**GOAL OF THE EXERCISE**
Give back, word for word, the lines in the listing below from the one holding "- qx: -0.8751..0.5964" down to the one holding "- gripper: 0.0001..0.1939", both ends included.

**DATA FOR PROCESSING**
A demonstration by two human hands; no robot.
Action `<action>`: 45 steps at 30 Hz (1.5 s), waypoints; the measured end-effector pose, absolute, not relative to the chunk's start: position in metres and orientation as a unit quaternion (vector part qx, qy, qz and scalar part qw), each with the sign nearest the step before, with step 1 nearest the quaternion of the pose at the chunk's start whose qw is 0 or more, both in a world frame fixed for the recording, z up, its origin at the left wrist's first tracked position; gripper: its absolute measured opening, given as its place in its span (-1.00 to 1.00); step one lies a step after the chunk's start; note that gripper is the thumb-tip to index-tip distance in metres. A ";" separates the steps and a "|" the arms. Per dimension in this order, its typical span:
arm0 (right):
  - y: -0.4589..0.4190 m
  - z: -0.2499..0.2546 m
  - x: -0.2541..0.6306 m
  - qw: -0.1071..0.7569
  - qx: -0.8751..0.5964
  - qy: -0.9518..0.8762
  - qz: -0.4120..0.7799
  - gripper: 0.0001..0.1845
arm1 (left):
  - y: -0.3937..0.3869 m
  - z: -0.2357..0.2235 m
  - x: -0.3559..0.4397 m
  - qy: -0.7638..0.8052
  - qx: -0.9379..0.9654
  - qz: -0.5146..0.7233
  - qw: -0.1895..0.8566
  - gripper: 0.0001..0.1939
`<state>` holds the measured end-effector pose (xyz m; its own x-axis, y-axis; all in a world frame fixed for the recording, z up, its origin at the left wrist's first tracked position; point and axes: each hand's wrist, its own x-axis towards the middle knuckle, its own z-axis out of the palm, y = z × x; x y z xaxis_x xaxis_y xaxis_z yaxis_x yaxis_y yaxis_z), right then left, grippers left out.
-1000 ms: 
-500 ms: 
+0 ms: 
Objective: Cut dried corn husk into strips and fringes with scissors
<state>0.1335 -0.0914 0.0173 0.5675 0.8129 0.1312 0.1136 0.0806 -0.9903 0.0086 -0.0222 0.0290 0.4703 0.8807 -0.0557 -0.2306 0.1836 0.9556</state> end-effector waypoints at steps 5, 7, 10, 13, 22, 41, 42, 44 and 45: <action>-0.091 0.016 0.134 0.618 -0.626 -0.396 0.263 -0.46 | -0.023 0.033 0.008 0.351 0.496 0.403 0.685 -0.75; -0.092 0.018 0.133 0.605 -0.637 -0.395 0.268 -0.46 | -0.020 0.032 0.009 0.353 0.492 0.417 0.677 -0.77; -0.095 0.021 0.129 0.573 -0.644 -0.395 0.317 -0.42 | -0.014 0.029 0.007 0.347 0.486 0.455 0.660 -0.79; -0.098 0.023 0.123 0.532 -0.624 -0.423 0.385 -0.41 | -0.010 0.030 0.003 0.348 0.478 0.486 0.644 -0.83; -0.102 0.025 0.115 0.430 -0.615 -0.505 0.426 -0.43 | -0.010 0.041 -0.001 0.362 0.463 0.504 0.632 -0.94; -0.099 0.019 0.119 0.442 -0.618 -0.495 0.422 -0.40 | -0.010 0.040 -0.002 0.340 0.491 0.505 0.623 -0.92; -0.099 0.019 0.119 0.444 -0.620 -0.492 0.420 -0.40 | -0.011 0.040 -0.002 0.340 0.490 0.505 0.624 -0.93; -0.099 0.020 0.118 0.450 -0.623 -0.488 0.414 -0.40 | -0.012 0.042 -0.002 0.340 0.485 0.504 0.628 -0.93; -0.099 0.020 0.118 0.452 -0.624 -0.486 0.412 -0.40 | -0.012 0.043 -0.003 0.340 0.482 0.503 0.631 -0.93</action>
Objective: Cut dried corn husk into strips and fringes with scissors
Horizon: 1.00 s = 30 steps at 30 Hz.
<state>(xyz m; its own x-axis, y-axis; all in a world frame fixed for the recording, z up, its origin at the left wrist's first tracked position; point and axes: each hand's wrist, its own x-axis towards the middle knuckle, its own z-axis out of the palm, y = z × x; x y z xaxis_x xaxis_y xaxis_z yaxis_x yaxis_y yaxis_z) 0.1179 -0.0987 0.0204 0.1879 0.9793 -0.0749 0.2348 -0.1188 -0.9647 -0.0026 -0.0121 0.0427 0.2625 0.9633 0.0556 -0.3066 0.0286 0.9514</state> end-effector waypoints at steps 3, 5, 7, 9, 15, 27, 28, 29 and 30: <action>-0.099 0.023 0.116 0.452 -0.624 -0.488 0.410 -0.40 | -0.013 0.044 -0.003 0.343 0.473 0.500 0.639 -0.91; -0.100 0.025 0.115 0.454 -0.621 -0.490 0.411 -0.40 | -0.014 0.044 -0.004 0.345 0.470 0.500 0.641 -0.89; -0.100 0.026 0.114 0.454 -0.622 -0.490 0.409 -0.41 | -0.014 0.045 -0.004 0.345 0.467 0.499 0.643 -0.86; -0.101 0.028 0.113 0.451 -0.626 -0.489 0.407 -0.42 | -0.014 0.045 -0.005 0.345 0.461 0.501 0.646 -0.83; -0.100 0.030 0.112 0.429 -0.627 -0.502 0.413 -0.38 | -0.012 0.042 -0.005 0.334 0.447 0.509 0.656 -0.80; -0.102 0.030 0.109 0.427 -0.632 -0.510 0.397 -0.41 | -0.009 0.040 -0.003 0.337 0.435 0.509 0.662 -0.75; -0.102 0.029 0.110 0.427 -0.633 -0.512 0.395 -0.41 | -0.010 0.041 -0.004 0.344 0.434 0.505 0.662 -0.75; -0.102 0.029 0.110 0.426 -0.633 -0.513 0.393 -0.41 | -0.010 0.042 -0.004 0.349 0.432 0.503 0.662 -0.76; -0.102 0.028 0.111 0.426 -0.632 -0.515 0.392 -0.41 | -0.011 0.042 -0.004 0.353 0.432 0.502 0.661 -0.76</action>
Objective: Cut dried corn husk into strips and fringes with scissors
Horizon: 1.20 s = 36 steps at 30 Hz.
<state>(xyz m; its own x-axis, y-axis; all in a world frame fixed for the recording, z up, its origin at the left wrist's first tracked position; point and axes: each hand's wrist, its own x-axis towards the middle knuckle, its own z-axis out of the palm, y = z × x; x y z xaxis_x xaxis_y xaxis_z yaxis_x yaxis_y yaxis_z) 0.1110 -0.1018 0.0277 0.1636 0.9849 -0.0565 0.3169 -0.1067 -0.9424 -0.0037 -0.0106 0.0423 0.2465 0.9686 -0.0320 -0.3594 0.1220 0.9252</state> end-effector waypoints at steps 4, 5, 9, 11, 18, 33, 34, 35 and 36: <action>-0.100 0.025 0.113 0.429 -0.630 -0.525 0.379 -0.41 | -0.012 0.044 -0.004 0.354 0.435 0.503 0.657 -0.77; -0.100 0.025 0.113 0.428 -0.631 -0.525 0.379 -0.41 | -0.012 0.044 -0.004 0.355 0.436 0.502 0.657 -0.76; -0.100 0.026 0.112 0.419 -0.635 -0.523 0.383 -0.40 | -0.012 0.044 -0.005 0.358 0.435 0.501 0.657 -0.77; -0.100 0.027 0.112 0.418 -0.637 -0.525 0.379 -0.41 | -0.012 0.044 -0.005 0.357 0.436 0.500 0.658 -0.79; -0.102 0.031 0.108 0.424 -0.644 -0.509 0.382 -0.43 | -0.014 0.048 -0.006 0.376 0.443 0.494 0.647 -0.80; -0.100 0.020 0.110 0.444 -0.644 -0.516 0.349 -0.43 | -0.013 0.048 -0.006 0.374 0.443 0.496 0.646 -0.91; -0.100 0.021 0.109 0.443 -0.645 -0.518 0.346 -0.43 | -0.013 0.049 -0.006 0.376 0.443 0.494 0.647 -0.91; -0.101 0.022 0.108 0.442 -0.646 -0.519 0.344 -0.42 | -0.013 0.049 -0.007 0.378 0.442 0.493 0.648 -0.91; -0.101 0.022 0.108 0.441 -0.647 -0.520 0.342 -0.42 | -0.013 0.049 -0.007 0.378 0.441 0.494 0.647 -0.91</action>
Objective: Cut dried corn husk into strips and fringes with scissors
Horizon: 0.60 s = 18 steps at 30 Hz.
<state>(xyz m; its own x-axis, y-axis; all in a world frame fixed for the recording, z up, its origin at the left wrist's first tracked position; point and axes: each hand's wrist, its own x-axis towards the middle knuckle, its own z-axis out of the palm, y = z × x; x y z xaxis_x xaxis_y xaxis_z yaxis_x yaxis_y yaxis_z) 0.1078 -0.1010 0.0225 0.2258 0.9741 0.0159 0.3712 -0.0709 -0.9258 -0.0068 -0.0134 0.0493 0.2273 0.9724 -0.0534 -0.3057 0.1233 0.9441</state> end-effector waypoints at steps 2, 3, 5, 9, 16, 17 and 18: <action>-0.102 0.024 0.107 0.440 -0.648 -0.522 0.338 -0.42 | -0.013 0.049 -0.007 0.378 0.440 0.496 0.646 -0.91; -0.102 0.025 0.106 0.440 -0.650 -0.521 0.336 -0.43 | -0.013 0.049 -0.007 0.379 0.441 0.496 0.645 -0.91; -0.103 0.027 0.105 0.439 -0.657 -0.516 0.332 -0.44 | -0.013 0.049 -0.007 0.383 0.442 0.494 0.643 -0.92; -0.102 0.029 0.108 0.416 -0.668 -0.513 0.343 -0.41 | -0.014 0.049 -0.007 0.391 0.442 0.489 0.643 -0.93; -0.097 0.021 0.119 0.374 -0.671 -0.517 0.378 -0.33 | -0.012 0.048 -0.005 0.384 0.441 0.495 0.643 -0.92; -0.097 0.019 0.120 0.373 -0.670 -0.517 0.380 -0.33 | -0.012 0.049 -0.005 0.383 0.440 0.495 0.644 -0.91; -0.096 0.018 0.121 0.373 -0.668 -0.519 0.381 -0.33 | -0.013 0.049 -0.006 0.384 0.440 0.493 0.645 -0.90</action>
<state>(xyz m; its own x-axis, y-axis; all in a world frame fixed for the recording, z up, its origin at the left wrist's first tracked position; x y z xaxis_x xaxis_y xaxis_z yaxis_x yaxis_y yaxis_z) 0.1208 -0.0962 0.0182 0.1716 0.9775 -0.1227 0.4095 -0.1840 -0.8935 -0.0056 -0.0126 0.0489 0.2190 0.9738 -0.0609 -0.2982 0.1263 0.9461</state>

**RESPONSE BELOW**
  - qx: -0.8751..0.5964
  - qy: -0.9518..0.8762
  - qz: -0.4120..0.7799
  - gripper: 0.0001..0.1845
arm1 (left):
  - y: -0.3937..0.3869 m
  - z: -0.2357..0.2235 m
  - x: -0.3559..0.4397 m
  - qy: -0.7638..0.8052
  - qx: -0.9379..0.9654
  - qz: -0.5146..0.7233
  - qw: -0.1895..0.8566
  - gripper: 0.0001..0.1939

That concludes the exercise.